Which is not to say that maturity, at least in years, doesn't have its perks. Things start to click, you start to know and trust yourself. You start to actually believe what you have been told by countless people before you - that you deserve it all and to be happy. Knowing yourself is a beautiful thing.
Taking action to obtain these goals and to be true to yourself is not always easy. Figuring out who you are sometimes means letting go of things, places and people who don't truly belong in your life. Figuring out who you are and truly acting on it can alienate your loved ones or really bring to light issues you might have just put up with in your youth. There is a reason why people say ignorance is bliss.
So just how do we stay afloat among a sea of change? How do I become set in my ways (because I am actually proud of the fact that I know my way), while still managing to take risks? How do I keep my body, soul & mind young, strong and afloat while I continue to age physically?
The best ideas I could come up with were these: I think that diet and exercise to keep our bodies strong is important, and while I will be the first to champion anyones goals or dreams physically, I think we need to realistically look at what our end goal is and plan accordingly. Not everyone has to be a competing athlete. Excercise and train for the health benefits and the love of the sport but don't over exert because as I can attest - recovery from an injury/surgery gets harder with age.

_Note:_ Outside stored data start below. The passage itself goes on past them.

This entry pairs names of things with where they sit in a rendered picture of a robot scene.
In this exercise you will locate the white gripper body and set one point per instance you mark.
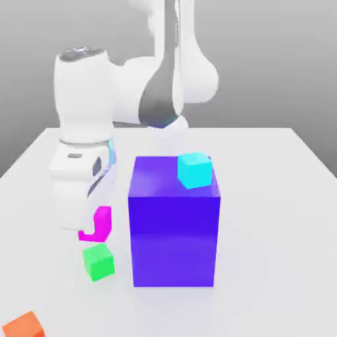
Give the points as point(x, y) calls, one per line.
point(71, 200)

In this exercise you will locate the small magenta cube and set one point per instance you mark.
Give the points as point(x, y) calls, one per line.
point(103, 221)

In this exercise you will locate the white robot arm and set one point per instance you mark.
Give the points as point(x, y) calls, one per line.
point(81, 89)

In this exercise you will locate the small green cube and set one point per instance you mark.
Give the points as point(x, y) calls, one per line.
point(98, 263)

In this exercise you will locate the small cyan cube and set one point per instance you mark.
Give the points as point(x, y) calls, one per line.
point(194, 171)

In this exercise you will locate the small orange cube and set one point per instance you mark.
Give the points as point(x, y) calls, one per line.
point(23, 326)

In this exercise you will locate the large blue box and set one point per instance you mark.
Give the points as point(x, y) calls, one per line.
point(173, 237)

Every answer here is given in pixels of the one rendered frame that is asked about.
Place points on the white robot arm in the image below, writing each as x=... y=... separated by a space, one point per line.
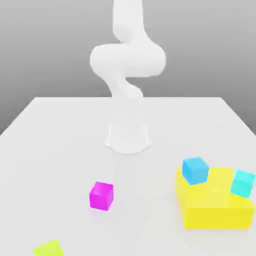
x=128 y=60

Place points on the small magenta cube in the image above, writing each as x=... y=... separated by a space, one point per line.
x=101 y=197

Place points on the small blue cube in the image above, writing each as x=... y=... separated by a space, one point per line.
x=195 y=171

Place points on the small cyan cube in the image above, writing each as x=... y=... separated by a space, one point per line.
x=242 y=184

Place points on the small lime cube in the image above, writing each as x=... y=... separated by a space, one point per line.
x=49 y=249

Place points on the large yellow box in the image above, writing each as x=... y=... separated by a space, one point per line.
x=212 y=206

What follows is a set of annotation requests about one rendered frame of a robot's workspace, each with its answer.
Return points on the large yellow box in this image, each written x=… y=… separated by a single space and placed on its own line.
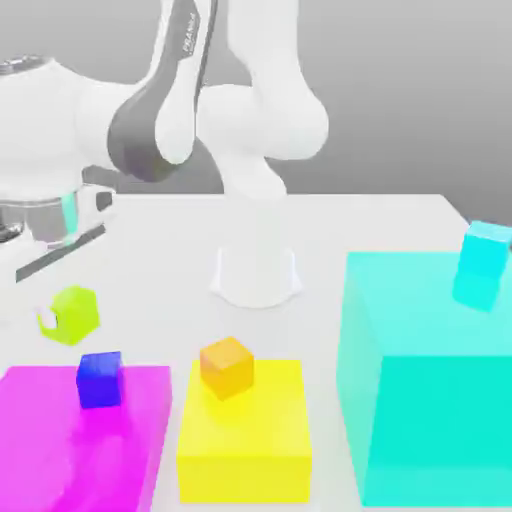
x=244 y=448

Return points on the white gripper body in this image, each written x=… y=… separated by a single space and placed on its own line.
x=60 y=254

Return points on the small orange cube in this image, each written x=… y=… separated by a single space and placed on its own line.
x=227 y=368

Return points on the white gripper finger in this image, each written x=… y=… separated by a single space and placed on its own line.
x=47 y=316

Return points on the large magenta box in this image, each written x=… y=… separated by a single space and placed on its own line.
x=80 y=448

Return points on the small blue cube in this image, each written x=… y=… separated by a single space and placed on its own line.
x=99 y=380

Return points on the small lime cube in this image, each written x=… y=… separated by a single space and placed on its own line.
x=76 y=316

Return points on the large turquoise box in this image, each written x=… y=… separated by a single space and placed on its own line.
x=432 y=420

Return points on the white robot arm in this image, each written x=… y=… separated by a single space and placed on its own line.
x=256 y=128

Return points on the small cyan cube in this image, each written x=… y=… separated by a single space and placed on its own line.
x=480 y=268

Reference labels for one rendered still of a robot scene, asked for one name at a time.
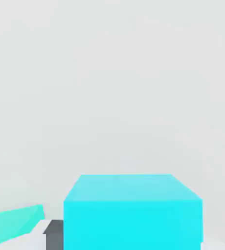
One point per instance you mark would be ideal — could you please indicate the small cyan cube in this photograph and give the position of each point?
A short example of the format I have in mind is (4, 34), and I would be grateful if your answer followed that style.
(133, 218)

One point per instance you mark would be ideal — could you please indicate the small turquoise cube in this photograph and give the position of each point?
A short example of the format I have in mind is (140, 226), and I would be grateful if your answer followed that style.
(10, 222)

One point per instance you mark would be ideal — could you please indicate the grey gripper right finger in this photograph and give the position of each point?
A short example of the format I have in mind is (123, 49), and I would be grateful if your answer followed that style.
(214, 246)

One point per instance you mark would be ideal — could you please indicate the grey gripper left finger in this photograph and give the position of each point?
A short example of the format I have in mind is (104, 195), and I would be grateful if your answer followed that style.
(52, 236)

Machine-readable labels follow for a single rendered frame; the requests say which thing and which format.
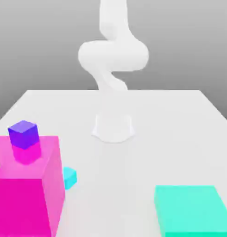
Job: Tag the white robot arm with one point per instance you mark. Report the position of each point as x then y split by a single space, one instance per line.
113 55

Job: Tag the small cyan cube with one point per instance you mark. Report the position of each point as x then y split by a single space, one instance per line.
70 177

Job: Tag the small purple cube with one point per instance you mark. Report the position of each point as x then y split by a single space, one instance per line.
23 135

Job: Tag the small magenta cube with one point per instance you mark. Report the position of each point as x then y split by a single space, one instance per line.
26 154

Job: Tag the large turquoise box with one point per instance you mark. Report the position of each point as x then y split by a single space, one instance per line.
193 209

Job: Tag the large pink box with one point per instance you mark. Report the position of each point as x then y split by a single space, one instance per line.
22 200

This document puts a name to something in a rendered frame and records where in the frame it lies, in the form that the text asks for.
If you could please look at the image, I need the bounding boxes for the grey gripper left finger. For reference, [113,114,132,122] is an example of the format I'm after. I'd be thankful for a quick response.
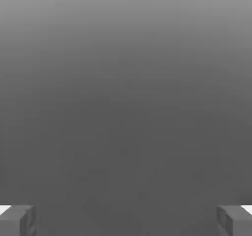
[0,204,37,236]

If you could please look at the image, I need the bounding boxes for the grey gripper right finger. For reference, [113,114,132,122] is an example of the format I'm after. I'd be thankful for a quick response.
[216,204,252,236]

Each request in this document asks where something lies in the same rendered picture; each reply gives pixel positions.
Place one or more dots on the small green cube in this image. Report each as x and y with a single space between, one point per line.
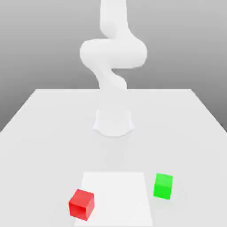
163 186

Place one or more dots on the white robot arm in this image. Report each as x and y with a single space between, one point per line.
113 53

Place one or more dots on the small red cube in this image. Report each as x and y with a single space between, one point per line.
81 204

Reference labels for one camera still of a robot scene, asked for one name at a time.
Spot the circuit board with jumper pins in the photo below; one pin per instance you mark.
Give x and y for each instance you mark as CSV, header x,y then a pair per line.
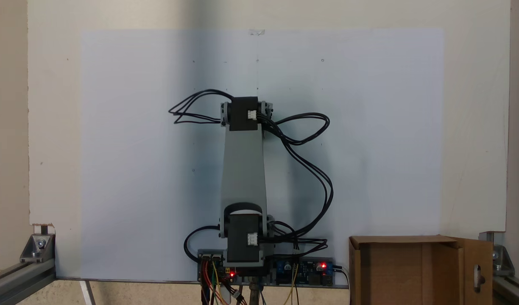
x,y
208,259

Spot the metal corner bracket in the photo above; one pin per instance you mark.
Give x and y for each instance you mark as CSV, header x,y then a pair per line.
x,y
503,260
39,248

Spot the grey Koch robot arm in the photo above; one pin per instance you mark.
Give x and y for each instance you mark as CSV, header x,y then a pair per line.
x,y
242,169

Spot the grey mounting plate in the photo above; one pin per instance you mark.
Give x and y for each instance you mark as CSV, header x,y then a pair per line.
x,y
340,284

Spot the clear tape piece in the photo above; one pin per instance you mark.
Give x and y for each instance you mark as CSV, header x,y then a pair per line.
x,y
256,32

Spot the aluminium profile post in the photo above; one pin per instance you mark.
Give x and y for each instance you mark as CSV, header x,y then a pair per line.
x,y
512,290
18,277

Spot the brown cardboard box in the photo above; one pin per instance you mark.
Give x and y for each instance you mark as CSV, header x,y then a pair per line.
x,y
395,275

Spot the blue circuit board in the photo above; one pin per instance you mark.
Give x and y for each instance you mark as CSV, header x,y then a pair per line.
x,y
304,275

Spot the white metal bar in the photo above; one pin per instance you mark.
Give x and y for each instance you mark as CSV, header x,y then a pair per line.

Love is key, of this I am sure. Give it out to those who deserve and earn it - stop giving it to people who are not worthy. I am not saying don't have sex for sex's sake - by all means - have at it! I am saying do not give your heart to someone who does not deserve it. Love and respect yourself enough to realize you deserve this.
Chase and live your dreams, even if you only live them on the weekends. Dreams and goals are important, I honestly believe the only way we truly fail at them is if we never try.
*(oh & yes and B12 nasal spray never hurts - look into this people, I swear this stuff does wonders).
It would be nice if there was a magic pill we could take to balance our lives out, but then we wouldn't have to truly live them. I wish knew how to proceed, to grow older without fighting it. You didn't really think I had the answers did you? I don't so I am just going to have to wing it and go with this...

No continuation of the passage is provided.